La loi parle d’”anticiper des crimes prédéterminés”, des éléments anormaux grâce à la vidéosurveillance dite intelligente, mais à quoi correspondent ces événements ? Qu’est ce qu’un comportement anormal dans l’espace public et comment l’identifier ? Une des pistes supputées est l’utilisation de la reconnaissance émotionnelle et comportementale mais elle est très décriée, car dysfonctionnelle, non prouvée scientifiquement et ses usages sont susceptibles de soulever des interrogations en termes de libertés. Il y a notamment un risque de discrimination, les systèmes pouvant se révélés stigmatisant. Ce sur quoi nous avons également besoin d’être vigilants sur cette loi dite “expérimentale”, c’est qu’au-delà de tester la technologie, il faut tester un processus démocratique d’IA Responsable : les contrôles ont-ils été effectués ?, les agents ont-ils été formés ?, les rapports ont-ils été édités et ont-ils permis à la CNIL de se prononcer ?, les entreprises ont-elles été transparentes ?…
En revanche, si la vidéosurveillance intelligente se limite au contrôle des objets abandonnés et à l’étude de la densité de la foule, le risque est moindre d’autant que la science en étaye davantage l’efficacité. Dans ces hypothèses, les dispositifs semblent moins risqués en termes de libertés et par la suite plus acceptables socialement.
Ma réponse définitive reste toutefois suspendue au décret d’application à venir.
Le cadre législatif, qu’il soit national ou européen avec l’AI Act, devrait renforcer la régulation ?
Oui, l’AI Act, qui n’est que le début d’une série de textes, propose un cadre législatif pour développer et permettre l’exploitation de systèmes algorithmiques.
La législation européenne en discussion prévoit dans ce cadre un système de labellisation/certification.

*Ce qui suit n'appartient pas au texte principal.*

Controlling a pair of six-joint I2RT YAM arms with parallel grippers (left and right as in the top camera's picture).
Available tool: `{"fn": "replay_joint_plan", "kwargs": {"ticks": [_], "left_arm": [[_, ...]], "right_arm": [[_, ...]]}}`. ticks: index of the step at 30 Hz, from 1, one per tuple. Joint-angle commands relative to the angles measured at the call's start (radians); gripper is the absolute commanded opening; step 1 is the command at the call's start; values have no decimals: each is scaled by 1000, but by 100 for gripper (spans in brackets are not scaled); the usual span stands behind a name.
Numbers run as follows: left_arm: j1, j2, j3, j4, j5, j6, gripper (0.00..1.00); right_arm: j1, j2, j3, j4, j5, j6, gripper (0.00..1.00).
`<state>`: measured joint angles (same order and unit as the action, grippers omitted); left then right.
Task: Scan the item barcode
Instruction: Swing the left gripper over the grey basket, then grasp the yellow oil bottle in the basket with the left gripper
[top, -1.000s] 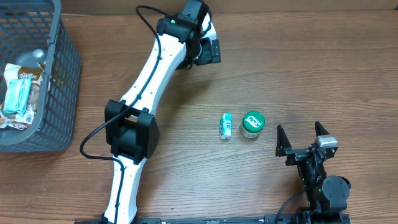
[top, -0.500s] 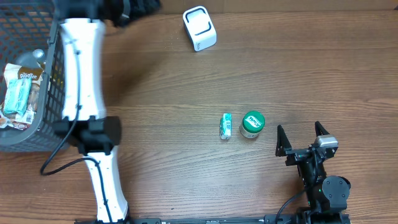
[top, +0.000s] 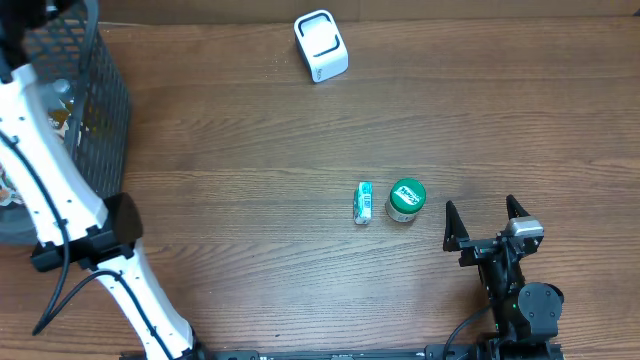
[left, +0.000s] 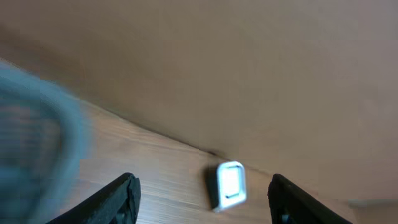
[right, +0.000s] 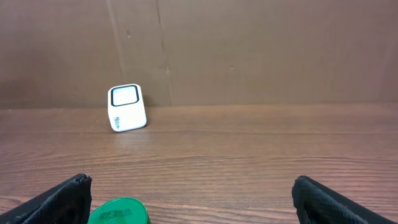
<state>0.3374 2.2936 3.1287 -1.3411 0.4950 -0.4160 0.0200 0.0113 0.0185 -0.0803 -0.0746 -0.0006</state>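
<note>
A white barcode scanner (top: 321, 45) stands at the back of the table, also small in the blurred left wrist view (left: 230, 185) and the right wrist view (right: 127, 107). A small green-and-white carton (top: 363, 202) lies mid-table beside a green-lidded jar (top: 406, 199), whose lid (right: 118, 213) shows low in the right wrist view. My left gripper (left: 202, 205) is open and empty, up at the far left by the basket; the overhead view cuts it off. My right gripper (top: 487, 225) rests open and empty, right of the jar.
A grey wire basket (top: 105, 120) with packaged goods sits at the far left, blurred in the left wrist view (left: 37, 143). My white left arm (top: 60, 190) crosses over the basket's right side. A brown cardboard wall (right: 249, 50) backs the table.
My left arm has swung from just left of the scanner to the far left over the basket. Its camera now sees the scanner from a distance. The right arm, carton and jar have not moved.
At the first two moments my left gripper hung open at the back by the scanner, facing the table with the carton and jar at the view's edge. Then it was left of the scanner, and now by the basket. Nothing was picked up.
</note>
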Motion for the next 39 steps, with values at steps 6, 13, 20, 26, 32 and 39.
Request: {"fn": "replay_joint_plan", "kwargs": {"ticks": [6, 13, 20, 26, 32, 39], "left_arm": [[75, -24, 7, -139, -419, 48, 74], [77, -24, -118, -201, -626, 173, 90], [107, -24, -333, -138, -631, 230, 100], [147, -24, -486, -49, -565, 238, 99], [155, -24, -591, 14, -546, 260, 95], [155, -24, -730, 115, -450, 317, 95]], "right_arm": [[-5, -8, -11, 3, 2, -5, 100], [-5, -8, -11, 3, 2, -5, 100], [-5, -8, -11, 3, 2, -5, 100], [-5, -8, -11, 3, 2, -5, 100], [-5, -8, -11, 3, 2, -5, 100], [-5, -8, -11, 3, 2, -5, 100]]}}
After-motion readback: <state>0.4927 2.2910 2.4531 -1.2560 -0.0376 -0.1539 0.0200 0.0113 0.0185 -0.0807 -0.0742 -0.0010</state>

Ainsi, l’accès au marché sera demain conditionné par l’obtention en amont d’une certification, attestant de la conformité aux standards et à la législation européenne.

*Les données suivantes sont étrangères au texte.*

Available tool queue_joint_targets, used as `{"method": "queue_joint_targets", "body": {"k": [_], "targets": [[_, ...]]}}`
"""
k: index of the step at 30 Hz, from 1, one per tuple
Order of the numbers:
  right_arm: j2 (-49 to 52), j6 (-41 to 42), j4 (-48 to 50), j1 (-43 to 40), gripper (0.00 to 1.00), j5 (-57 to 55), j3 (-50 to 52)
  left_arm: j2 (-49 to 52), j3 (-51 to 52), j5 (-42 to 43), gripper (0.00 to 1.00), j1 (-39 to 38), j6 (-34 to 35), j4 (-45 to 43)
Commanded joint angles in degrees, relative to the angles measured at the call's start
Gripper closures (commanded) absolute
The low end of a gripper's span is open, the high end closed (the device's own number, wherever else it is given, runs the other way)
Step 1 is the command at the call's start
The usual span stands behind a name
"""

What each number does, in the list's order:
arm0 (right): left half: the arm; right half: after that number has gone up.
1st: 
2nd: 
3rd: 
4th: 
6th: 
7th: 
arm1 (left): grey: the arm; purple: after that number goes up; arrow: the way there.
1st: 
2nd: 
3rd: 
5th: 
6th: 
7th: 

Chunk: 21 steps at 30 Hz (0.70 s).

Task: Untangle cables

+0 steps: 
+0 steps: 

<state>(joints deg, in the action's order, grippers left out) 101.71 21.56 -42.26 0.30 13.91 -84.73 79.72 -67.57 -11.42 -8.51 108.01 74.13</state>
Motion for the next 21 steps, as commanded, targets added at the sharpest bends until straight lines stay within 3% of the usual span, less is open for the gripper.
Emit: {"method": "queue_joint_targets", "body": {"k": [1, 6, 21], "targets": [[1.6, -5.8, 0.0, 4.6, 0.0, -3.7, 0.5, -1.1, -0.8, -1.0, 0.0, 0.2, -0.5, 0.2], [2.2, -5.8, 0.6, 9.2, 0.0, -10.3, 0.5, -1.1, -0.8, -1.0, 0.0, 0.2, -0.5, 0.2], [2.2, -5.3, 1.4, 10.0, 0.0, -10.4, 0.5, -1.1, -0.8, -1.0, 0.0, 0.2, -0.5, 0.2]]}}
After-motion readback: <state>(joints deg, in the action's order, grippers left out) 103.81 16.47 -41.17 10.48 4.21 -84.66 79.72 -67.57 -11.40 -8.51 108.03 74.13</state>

Pour vérifier la faisabilité de ces principes règlementaires sur le développement d’une IA Responsable, le législateur européen envisage donc de se reposer, dans une large mesure, sur les acteurs privés et les organismes de certification et de standardisation. La démarche Positive AI prend acte de ces avancées et s’inscrit dans cette dynamique. Son référentiel de partage d’initiatives et de bonnes pratiques ambitionne de contribuer et de participer à la réflexion sur les standards et les normes techniques en matière d’IA Responsable et éthique. Ce type d’initiatives est donc essentiel dans la dynamique normative européenne.
Pourquoi avez-vous accepté d’être membre du comité d’experts indépendant en IA et éthique de Positive AI ? Quelle est votre mission ?
Aujourd’hui, les entreprises sont les premiers acteurs sur le champ de l’innovation. Elles doivent donc être proactives, montrer qu’elles sont conscientes des risques et prendre leurs responsabilités face à cet enjeu civilisationnel qu’est l’IA, comme elles ont dû le faire pour le RGPD (Règlement Général sur la Protection des Données). À terme, cela participera à l’acceptabilité sociale de ces technologies et au modèle de société que l’on souhaite pour demain.
Il est donc très intéressant d’aller voir ce que font ces acteurs, comment ils anticipent le cadre législatif qui est en train de se construire, mais aussi comment ils répondent aux attentes et aux inquiétudes sociétales. Nous sommes dans un momentum particulièrement stratégique.
Convaincue par cette approche terrain de la recherche, je suis ravie d’avoir rejoint le comité d’experts de Positive AI, d’être présente dans ces discussions et d’encourager ce type d’initiative.
Avec les deux autres experts externes, Bertrand Braunschweig et Raja Chatila, nous avons principalement travaillé sur le référentiel Positive AI pour le challenger et l’optimiser au regard de nos domaines d’expertise respectifs. Nous sommes impatients de travailler sur la suite, car c’est maintenant que tout se joue.